Outbreaks of rinderpest used to occur annually in cattle and wildlife in Northern Tanzania and Southern Kenya up until 1962 with the last recorded clinical outbreak in the area being in 1967. However in 1982 the disease was once again diagnosed on clinical and pathological grounds in buffalo and cattle at several widely separated localities in the north of the country. An intensive vaccination programme was started and the clinical disease disappeared once more, but the question remained was it possible for the wildlife and/or ‘shoat’ population to act as a reservoir of infection. After a couple of years research we found evidence that buffalo in the North and West of the Serengeti National Park had been continually exposed to the disease since 1982, whilst seropositive sheep and goats were found widely distributed in the north of Tanzania, especially in Simanjiro in Kitete District and Babati, Musoma and Tarime districts.

Cattle have been vaccinated in northern Tanzania annually for many years but the intensity of vaccination has been increased considerably since the 1982 outbreak. Between 1985 and 1988 a country-wide cattle vaccination programme was carried out and the immune status of the notional herd monitored. It is known therefore that the possibilities of transmission of infection between wildlife, small ruminants and cattle have been greatly reduced. Consequently the virus must be cycling separately within each population of domestic smell ruminants and buffalo. It must be assumed that this will continue unless there is intervention with vaccination of small ruminants. This, however, will not result in eradication of the virus if it continues to cycle in wildlife.

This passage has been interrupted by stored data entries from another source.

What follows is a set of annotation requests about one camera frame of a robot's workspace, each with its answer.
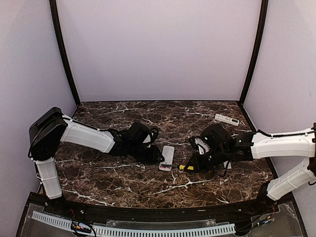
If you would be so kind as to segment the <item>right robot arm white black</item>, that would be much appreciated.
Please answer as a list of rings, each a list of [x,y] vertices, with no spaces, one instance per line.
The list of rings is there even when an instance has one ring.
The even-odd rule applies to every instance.
[[[212,124],[199,136],[190,138],[195,150],[189,162],[180,168],[191,172],[208,172],[216,166],[268,157],[303,157],[282,176],[264,183],[253,201],[252,210],[263,214],[271,203],[304,184],[316,183],[316,128],[284,134],[261,130],[232,137],[220,124]]]

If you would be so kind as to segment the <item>white remote control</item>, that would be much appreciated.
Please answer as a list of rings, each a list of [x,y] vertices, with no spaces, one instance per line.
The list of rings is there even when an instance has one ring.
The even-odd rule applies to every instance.
[[[239,126],[239,120],[235,119],[235,118],[231,118],[231,117],[227,117],[221,114],[216,114],[215,115],[215,120],[217,121],[221,121],[230,125],[234,125],[234,126]]]

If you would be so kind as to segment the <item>yellow handle screwdriver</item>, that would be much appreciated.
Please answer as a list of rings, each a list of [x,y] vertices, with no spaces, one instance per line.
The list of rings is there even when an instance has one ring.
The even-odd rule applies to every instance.
[[[185,165],[174,165],[173,167],[176,167],[179,170],[194,170],[193,166],[186,167]]]

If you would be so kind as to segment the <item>grey remote control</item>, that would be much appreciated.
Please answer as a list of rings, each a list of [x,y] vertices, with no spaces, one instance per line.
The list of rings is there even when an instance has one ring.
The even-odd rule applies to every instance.
[[[174,157],[175,148],[173,146],[164,146],[162,149],[162,154],[165,158],[164,162],[160,162],[159,167],[161,165],[171,166],[173,164],[173,157]]]

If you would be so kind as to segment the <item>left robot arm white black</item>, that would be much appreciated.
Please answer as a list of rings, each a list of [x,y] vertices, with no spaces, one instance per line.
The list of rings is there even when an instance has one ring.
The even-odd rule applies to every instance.
[[[29,129],[30,148],[28,157],[34,161],[50,207],[59,215],[66,215],[70,205],[63,195],[55,166],[55,154],[60,143],[73,143],[98,150],[116,157],[130,156],[143,164],[156,164],[165,160],[154,145],[158,129],[149,129],[134,122],[128,129],[99,129],[64,115],[53,107]]]

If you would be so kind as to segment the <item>grey battery cover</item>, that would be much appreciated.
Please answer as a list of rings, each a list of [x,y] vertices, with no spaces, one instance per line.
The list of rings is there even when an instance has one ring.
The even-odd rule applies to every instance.
[[[223,166],[224,166],[225,168],[227,168],[227,169],[232,169],[232,165],[231,165],[231,163],[230,163],[229,161],[224,162],[224,163],[223,163]]]

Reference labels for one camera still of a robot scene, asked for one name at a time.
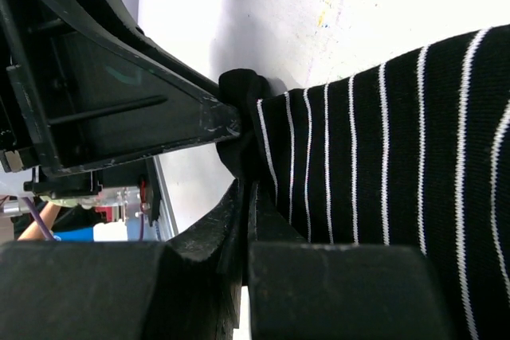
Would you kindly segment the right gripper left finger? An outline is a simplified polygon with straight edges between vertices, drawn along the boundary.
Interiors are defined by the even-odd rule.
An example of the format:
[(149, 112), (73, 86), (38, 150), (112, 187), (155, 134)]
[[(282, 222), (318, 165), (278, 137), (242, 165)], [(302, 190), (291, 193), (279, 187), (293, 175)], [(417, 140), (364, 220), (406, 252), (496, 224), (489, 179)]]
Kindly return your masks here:
[(243, 185), (166, 242), (1, 247), (4, 339), (230, 339), (239, 326)]

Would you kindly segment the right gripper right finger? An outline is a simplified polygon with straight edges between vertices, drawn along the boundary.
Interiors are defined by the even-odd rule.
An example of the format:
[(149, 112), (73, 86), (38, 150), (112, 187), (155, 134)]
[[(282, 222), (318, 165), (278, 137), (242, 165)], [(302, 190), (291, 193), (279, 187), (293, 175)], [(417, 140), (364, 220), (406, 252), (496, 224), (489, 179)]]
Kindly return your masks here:
[(451, 339), (434, 270), (416, 249), (311, 244), (255, 184), (248, 289), (255, 339)]

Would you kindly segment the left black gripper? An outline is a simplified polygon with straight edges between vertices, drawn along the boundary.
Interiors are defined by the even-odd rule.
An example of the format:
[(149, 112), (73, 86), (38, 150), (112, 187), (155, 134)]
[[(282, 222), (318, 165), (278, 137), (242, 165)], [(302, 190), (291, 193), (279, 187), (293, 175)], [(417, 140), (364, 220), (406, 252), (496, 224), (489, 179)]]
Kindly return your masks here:
[(122, 0), (1, 0), (1, 172), (23, 194), (92, 195), (102, 169), (240, 134)]

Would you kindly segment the black sock with purple stripes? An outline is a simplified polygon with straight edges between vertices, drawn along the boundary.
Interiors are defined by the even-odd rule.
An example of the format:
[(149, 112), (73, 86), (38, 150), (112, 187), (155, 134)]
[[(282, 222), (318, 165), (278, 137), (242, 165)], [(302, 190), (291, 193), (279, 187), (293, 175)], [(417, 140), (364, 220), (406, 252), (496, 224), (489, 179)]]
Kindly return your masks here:
[(423, 46), (348, 78), (271, 93), (219, 78), (242, 136), (217, 145), (306, 240), (400, 244), (436, 268), (463, 339), (509, 336), (509, 28)]

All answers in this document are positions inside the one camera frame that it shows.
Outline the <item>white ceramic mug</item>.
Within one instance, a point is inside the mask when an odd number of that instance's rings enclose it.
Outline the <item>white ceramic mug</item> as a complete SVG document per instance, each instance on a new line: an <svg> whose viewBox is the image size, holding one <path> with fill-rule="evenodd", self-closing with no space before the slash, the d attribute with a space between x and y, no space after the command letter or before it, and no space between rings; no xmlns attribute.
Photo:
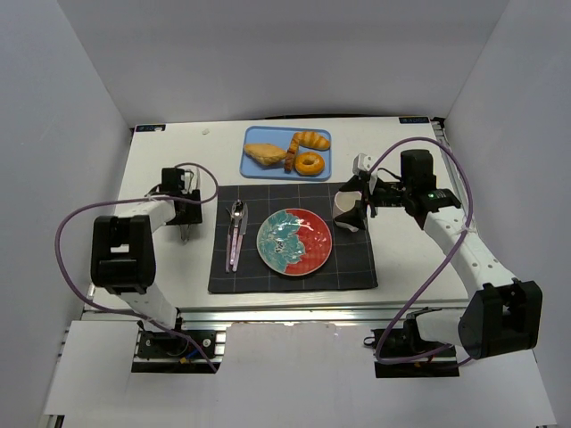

In summary, at present there is little, if any, reported clinical rinderpest in Tanzania, but the likelihood of the subclinical condition once more rearing its ugly head, particularly if the level of vaccination fa1ls, should not be underestimated.
Mark Jago

Mr MARK JAGO is a Veterinary Surgeon who spent two years from 1987 to 1989 on a project jointly organised by the Serengeti Wildlife Research Institute and the European Community looking at the epidemiology of rinderpest in the wildlife and sheep and goat populations of Tanzania.